*Work instructions*
Word for word, give the data again without its pictures.

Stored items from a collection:
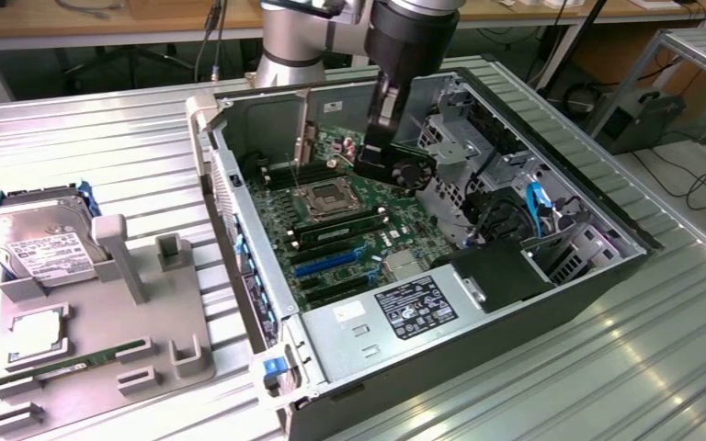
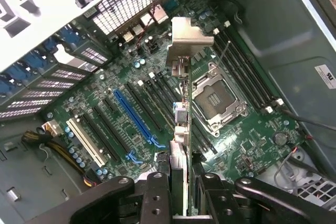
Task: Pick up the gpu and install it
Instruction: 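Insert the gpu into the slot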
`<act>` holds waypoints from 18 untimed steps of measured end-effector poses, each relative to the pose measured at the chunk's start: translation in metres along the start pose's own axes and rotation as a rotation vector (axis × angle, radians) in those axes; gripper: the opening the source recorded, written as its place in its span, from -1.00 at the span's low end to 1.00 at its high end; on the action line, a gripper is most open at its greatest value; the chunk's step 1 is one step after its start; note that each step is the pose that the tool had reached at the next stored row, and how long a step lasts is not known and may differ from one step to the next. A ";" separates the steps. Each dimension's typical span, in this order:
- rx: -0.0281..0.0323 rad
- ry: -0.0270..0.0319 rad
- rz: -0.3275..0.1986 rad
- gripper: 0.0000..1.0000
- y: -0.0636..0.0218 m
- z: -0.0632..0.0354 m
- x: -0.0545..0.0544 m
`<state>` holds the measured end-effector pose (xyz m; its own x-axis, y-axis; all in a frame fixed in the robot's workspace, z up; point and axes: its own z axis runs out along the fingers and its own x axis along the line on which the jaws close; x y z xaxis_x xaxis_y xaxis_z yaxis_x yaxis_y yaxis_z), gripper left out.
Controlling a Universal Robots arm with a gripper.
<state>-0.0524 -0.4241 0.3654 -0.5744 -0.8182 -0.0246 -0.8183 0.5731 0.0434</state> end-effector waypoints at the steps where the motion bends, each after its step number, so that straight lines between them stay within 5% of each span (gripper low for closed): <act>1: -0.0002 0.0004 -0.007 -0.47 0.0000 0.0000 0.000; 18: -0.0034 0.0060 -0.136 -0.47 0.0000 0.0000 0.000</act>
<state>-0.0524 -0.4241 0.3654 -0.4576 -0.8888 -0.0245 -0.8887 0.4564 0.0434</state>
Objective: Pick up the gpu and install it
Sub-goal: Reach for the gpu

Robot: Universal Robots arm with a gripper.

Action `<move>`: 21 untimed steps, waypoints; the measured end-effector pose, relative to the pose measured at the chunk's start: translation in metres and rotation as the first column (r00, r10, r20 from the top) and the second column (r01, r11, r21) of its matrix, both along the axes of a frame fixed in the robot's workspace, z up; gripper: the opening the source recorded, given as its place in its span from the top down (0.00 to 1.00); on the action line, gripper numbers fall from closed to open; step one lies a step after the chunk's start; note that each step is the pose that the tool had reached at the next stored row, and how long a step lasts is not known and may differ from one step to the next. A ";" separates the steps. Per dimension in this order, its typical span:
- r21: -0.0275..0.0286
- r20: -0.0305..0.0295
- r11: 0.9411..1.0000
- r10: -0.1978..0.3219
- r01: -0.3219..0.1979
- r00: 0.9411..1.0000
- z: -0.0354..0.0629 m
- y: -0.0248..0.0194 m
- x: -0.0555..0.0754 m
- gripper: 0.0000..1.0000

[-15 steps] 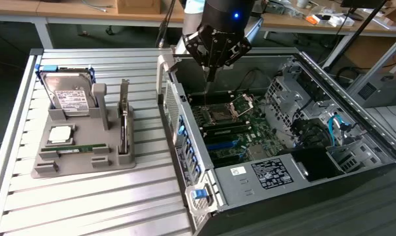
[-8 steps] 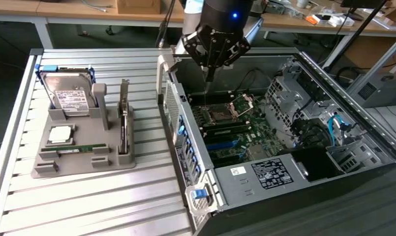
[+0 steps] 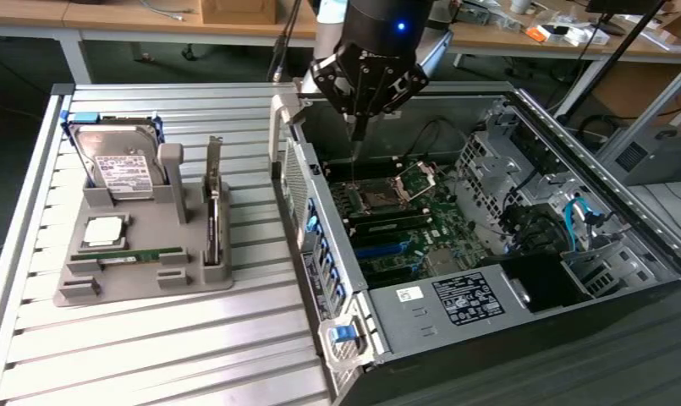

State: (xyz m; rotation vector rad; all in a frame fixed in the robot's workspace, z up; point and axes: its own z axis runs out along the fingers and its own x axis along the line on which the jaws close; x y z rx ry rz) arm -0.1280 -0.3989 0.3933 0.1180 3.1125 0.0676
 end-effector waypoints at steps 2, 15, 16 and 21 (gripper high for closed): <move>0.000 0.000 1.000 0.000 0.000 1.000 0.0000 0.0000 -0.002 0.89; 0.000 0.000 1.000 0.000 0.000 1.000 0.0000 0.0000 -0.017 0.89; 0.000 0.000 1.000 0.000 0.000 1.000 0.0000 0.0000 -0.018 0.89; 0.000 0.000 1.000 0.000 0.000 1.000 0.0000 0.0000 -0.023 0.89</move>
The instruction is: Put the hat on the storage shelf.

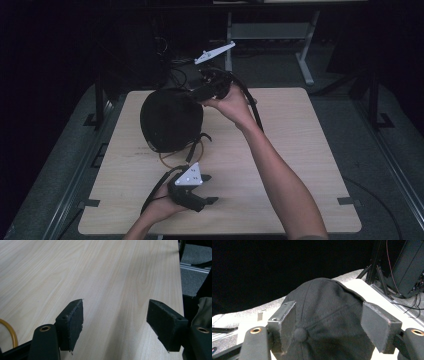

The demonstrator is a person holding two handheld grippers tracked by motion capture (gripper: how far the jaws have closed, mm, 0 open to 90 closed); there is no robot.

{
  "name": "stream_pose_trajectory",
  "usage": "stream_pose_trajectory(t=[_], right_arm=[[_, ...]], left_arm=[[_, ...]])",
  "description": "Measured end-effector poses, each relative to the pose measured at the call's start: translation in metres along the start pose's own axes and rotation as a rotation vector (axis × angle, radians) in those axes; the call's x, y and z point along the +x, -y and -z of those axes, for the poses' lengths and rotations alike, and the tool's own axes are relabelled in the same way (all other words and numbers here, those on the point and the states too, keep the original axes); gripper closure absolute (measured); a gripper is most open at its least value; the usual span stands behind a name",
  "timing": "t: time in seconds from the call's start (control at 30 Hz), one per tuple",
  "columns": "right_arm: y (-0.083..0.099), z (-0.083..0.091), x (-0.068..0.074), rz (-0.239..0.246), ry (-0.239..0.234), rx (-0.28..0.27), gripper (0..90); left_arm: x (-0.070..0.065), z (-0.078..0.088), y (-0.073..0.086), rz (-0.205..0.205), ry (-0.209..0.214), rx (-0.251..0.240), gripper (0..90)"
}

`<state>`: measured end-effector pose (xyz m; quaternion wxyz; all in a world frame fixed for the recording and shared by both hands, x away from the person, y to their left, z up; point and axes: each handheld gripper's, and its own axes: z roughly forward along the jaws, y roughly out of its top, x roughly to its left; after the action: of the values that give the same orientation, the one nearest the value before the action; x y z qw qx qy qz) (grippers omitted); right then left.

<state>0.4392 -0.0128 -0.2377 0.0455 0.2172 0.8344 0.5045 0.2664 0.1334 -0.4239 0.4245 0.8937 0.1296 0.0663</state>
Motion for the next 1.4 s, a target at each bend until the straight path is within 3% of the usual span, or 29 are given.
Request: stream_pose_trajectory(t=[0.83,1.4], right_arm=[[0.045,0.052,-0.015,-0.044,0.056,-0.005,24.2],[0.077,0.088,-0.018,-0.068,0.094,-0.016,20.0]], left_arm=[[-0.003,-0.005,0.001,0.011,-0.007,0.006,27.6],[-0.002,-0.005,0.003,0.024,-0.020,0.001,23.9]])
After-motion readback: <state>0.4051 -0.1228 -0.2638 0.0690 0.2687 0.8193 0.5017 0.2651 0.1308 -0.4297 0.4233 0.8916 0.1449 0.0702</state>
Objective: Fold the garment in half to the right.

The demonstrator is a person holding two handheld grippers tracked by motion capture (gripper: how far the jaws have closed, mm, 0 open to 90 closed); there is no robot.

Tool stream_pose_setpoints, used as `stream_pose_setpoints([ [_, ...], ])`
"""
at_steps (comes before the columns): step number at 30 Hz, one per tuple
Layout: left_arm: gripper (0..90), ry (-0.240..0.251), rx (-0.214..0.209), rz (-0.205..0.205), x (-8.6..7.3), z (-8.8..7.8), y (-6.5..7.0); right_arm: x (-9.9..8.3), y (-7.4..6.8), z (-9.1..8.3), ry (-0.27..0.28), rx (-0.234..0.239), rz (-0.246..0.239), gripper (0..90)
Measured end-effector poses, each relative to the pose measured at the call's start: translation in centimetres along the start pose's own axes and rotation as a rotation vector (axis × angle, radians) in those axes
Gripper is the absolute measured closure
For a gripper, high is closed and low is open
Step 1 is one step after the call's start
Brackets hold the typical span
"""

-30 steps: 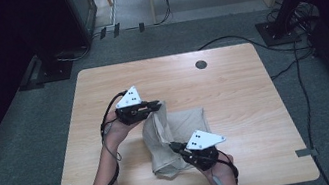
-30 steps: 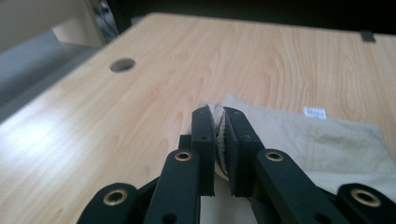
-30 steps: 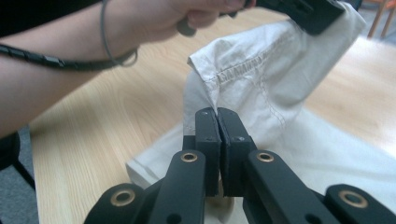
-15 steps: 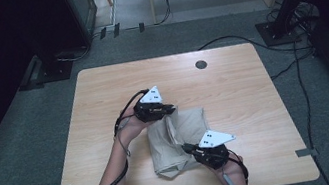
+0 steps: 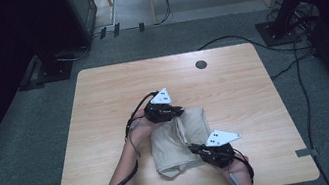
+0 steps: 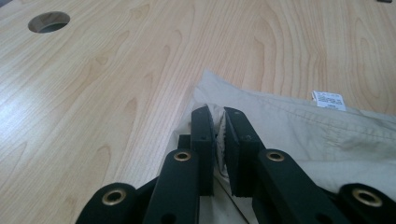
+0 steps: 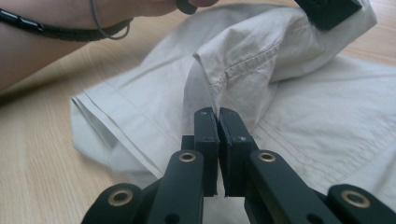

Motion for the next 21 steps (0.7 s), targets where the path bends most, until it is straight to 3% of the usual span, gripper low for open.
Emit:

*Exercise output*
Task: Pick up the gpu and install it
Instruction: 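Insert the gpu into the slot
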`<act>` holds waypoints from 18 untimed steps of measured end-effector poses, each relative to the pose measured at the chunk's start: translation in metres along the start pose's own axes and rotation as a rotation vector (axis × angle, radians) in those axes; gripper: the opening the source recorded, written as its place in its span, from -1.00 at the span's low end to 1.00 at its high end; on the action line, a gripper is most open at its greatest value; the chunk's step 1 is one step after its start; note that each step is the pose that the tool had reached at the next stored row, and how long a step lasts is not known and may differ from one step to the next. A ";" separates the steps. Each dimension's typical span, in this order:
- rx: -0.0281..0.0323 rad
- ry: -0.0270..0.0319 rad
- rz: -0.3275..0.1986 rad
- gripper: 0.0000..1.0000
- y: -0.0636..0.0218 m
- z: -0.0632..0.0354 m
- x: -0.0545..0.0544 m
`<state>` holds the measured end-effector pose (xyz m; its own x-axis, y-axis; all in a frame fixed in the robot's workspace, z up; point and axes: its own z axis runs out along the fingers and its own x axis along the line on which the jaws close; x y z xaxis_x xaxis_y xaxis_z yaxis_x yaxis_y yaxis_z), gripper left out.
Controlling a Universal Robots arm with a gripper.
<state>-0.0524 -0.4241 0.3654 -0.5744 -0.8182 -0.0246 -0.8183 0.5731 0.0434</state> end-effector waypoints at the steps where the motion bends, each after its step number, so that straight lines between them stay within 5% of each span (gripper low for closed): <act>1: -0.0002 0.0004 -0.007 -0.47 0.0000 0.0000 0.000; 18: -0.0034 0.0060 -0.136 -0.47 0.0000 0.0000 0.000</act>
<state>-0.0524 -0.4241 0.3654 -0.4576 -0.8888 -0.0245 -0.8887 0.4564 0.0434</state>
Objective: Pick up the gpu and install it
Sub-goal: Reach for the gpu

Robot: Universal Robots arm with a gripper.

Action `<move>`: 21 untimed steps, waypoints; the measured end-effector pose, relative to the pose measured at the chunk's start: translation in metres and rotation as the first column (r00, r10, r20 from the top) and the second column (r01, r11, r21) of its matrix, both along the axes of a frame fixed in the robot's workspace, z up; gripper: the opening the source recorded, given as its place in its span from the top down (0.00 to 1.00); on the action line, gripper numbers fall from closed to open; step one lies a step after the chunk's start; note that each step is the pose that the tool had reached at the next stored row, and how long a step lasts is not known and may differ from one step to the next. A ";" separates the steps. Per dimension in this order, its typical span:
- r21: -0.0275..0.0286
- r20: -0.0305..0.0295
- r11: 0.9411..1.0000
- r10: -0.1978..0.3219
- r01: -0.3219..0.1979
- r00: 0.9411..1.0000
- z: -0.0354..0.0629 m
- y: -0.0248..0.0194 m
- x: -0.0555..0.0754 m
- gripper: 0.0000..1.0000

[-15 steps] 
[-8 steps] 
[+0 steps] 

State: (xyz m; rotation vector rad; all in a frame fixed in the robot's workspace, z up; point and axes: its own z axis runs out along the fingers and its own x axis along the line on which the jaws close; x y z rx ry rz) arm -0.1280 -0.3989 0.3933 0.1180 3.1125 0.0676
 end-effector waypoints at steps 2, 15, 16 and 21 (gripper high for closed): <move>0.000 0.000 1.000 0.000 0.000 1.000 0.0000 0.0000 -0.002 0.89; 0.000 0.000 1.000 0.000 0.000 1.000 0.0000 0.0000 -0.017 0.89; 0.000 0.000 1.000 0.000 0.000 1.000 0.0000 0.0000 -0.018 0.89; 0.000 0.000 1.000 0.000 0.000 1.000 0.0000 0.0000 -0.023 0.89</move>
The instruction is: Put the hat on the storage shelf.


The demonstrator is a person holding two handheld grippers tracked by motion capture (gripper: how far the jaws have closed, mm, 0 open to 90 closed); there is no robot.

{
  "name": "stream_pose_trajectory",
  "usage": "stream_pose_trajectory(t=[_], right_arm=[[_, ...]], left_arm=[[_, ...]])",
  "description": "Measured end-effector poses, each relative to the pose measured at the call's start: translation in metres along the start pose's own axes and rotation as a rotation vector (axis × angle, radians) in those axes; the call's x, y and z point along the +x, -y and -z of those axes, for the poses' lengths and rotations alike, and the tool's own axes are relabelled in the same way (all other words and numbers here, those on the point and the states too, keep the original axes); gripper closure absolute (measured); a gripper is most open at its least value; the usual span stands behind a name",
  "timing": "t: time in seconds from the call's start (control at 30 Hz), one per tuple",
  "columns": "right_arm: y (-0.083..0.099), z (-0.083..0.091), x (-0.068..0.074), rz (-0.239..0.246), ry (-0.239..0.234), rx (-0.28..0.27), gripper (0..90); left_arm: x (-0.070..0.065), z (-0.078..0.088), y (-0.073..0.086), rz (-0.205..0.205), ry (-0.209..0.214), rx (-0.251..0.240), gripper (0..90)"
}

`<state>`: measured end-effector pose (xyz m; quaternion wxyz; all in a world frame fixed for the recording and shared by both hands, x away from the person, y to their left, z up; point and axes: each handheld gripper's, and its own axes: z roughly forward along the jaws, y roughly out of its top, x roughly to its left; after the action: of the values that give the same orientation, the one nearest the value before the action; x y z qw qx qy qz) (grippers omitted); right then left.

<state>0.4392 -0.0128 -0.2377 0.0455 0.2172 0.8344 0.5045 0.2664 0.1334 -0.4239 0.4245 0.8937 0.1296 0.0663</state>
Motion for the next 1.4 s, a target at each bend until the straight path is within 3% of the usual span, or 29 are given.
Request: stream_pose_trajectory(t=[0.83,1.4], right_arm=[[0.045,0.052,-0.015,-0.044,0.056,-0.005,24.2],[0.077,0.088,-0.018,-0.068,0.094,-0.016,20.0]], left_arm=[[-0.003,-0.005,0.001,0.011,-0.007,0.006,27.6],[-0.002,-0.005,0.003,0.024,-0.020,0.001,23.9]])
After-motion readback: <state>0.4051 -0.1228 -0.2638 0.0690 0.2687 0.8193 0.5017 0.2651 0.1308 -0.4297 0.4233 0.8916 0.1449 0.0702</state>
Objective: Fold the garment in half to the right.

The demonstrator is a person holding two handheld grippers tracked by motion capture (gripper: how far the jaws have closed, mm, 0 open to 90 closed); there is no robot.

Tool stream_pose_setpoints, used as `stream_pose_setpoints([ [_, ...], ])`
"""
at_steps (comes before the columns): step number at 30 Hz, one per tuple
Layout: left_arm: gripper (0..90), ry (-0.240..0.251), rx (-0.214..0.209), rz (-0.205..0.205), x (-8.6..7.3), z (-8.8..7.8), y (-6.5..7.0); right_arm: x (-9.9..8.3), y (-7.4..6.8), z (-9.1..8.3), ry (-0.27..0.28), rx (-0.234..0.239), rz (-0.246..0.239), gripper (0..90)
Measured end-effector poses, each relative to the pose measured at the call's start: translation in centimetres along the start pose's own axes and rotation as a rotation vector (axis × angle, radians) in those axes
Gripper is the absolute measured closure
For a gripper, high is closed and low is open
Step 1 is one step after the call's start
Brackets hold the typical span
"""

-30 steps: 
-30 steps: 
-30 steps: 
-15 steps: 
+0 steps: 
+0 steps: 
+0 steps: 

Motion for the next 21 steps (0.7 s), targets where the path bends most, until it is straight to 3% of the usual span, gripper low for open.
Emit:

This exercise requires nothing further.